Work instruction
Return each line of the records below that contains the word "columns".
Input records section start
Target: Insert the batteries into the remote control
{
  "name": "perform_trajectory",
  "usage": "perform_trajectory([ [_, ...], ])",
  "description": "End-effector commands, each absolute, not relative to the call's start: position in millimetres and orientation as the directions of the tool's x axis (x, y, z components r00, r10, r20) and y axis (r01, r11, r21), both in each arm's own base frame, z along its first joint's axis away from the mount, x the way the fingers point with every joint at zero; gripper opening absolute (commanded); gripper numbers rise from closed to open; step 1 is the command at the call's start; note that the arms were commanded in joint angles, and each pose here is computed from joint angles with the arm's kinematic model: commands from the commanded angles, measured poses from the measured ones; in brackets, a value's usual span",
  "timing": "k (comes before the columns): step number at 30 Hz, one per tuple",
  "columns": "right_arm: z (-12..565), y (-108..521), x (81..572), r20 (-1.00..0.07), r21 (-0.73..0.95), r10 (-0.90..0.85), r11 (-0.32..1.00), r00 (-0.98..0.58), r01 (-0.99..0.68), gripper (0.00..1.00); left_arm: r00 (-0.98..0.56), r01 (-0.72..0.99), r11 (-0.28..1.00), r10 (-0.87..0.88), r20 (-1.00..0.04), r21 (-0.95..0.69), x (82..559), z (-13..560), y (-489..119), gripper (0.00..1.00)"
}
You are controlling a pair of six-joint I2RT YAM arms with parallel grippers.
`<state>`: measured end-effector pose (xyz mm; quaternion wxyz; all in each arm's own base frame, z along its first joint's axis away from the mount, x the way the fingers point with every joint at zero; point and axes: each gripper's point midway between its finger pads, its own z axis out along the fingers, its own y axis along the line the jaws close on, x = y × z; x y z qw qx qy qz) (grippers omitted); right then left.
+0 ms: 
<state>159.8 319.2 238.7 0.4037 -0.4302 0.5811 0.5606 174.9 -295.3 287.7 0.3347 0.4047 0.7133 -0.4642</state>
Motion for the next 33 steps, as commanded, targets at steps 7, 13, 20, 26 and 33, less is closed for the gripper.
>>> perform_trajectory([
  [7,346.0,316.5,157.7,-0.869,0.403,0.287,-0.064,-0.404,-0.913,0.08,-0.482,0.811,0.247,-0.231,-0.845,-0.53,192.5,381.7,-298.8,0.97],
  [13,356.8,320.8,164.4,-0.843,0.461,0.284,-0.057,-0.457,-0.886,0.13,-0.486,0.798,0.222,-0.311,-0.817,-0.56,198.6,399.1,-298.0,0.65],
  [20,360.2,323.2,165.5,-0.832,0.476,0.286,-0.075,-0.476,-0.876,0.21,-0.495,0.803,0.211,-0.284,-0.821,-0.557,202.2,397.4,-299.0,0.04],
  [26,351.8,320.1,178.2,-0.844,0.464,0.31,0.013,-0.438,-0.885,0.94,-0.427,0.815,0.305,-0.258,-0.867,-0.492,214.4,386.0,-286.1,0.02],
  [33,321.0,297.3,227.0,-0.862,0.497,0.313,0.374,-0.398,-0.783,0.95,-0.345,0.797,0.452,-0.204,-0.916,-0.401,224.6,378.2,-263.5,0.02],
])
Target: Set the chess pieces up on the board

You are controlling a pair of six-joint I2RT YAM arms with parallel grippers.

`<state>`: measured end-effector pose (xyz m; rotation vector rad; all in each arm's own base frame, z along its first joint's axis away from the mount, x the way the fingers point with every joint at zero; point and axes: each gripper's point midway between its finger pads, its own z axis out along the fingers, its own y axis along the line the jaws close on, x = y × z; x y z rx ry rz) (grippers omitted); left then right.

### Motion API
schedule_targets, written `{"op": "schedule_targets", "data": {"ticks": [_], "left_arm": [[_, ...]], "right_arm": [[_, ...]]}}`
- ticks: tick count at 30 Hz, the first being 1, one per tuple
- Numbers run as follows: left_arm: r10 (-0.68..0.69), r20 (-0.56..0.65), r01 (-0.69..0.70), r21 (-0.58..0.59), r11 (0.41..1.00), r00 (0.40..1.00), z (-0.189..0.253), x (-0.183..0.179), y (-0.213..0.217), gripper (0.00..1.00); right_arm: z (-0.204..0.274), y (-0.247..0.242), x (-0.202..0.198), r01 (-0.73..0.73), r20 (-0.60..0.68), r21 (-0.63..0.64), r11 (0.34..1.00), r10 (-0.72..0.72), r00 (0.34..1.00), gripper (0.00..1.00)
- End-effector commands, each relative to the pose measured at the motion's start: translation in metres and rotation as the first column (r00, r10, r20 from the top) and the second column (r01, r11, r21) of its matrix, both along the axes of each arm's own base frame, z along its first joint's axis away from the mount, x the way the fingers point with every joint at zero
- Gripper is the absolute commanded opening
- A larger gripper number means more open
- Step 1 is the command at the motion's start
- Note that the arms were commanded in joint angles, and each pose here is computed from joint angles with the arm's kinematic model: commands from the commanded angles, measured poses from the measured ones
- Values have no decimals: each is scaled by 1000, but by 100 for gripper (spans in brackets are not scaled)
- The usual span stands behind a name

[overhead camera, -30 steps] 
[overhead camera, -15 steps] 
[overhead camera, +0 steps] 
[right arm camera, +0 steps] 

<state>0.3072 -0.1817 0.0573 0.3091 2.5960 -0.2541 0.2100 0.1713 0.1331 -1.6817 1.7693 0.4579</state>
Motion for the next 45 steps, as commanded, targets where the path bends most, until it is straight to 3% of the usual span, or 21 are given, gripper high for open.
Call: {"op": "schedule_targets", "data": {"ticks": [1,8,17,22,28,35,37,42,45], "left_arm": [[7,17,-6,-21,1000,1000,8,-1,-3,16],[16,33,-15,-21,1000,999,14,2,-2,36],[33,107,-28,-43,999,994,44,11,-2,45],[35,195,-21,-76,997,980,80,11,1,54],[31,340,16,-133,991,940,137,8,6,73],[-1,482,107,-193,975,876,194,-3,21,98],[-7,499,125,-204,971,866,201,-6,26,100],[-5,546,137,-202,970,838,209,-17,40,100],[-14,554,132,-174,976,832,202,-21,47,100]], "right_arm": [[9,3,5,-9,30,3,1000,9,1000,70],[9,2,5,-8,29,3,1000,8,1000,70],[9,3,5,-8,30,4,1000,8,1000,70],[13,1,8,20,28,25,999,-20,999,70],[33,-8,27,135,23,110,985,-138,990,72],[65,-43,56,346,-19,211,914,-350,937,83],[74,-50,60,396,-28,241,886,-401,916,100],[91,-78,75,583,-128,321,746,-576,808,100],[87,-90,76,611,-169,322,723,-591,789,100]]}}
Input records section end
Written reply
  "timing": "k (comes before the columns): step number at 30 Hz, one per tuple",
  "columns": "right_arm: z (-12..565), y (-108..521), x (81..572), r20 (-1.00..0.07), r21 (-0.73..0.95), r10 (-0.90..0.85), r11 (-0.32..1.00), r00 (-0.98..0.58), r01 (-0.99..0.68), gripper (0.00..1.00); left_arm: r00 (-0.98..0.56), r01 (-0.72..0.99), r11 (-0.28..1.00), r10 (-0.87..0.88), r20 (-1.00..0.04), r21 (-0.95..0.69), x (82..559), z (-13..560), y (-489..119), gripper (0.00..1.00)"

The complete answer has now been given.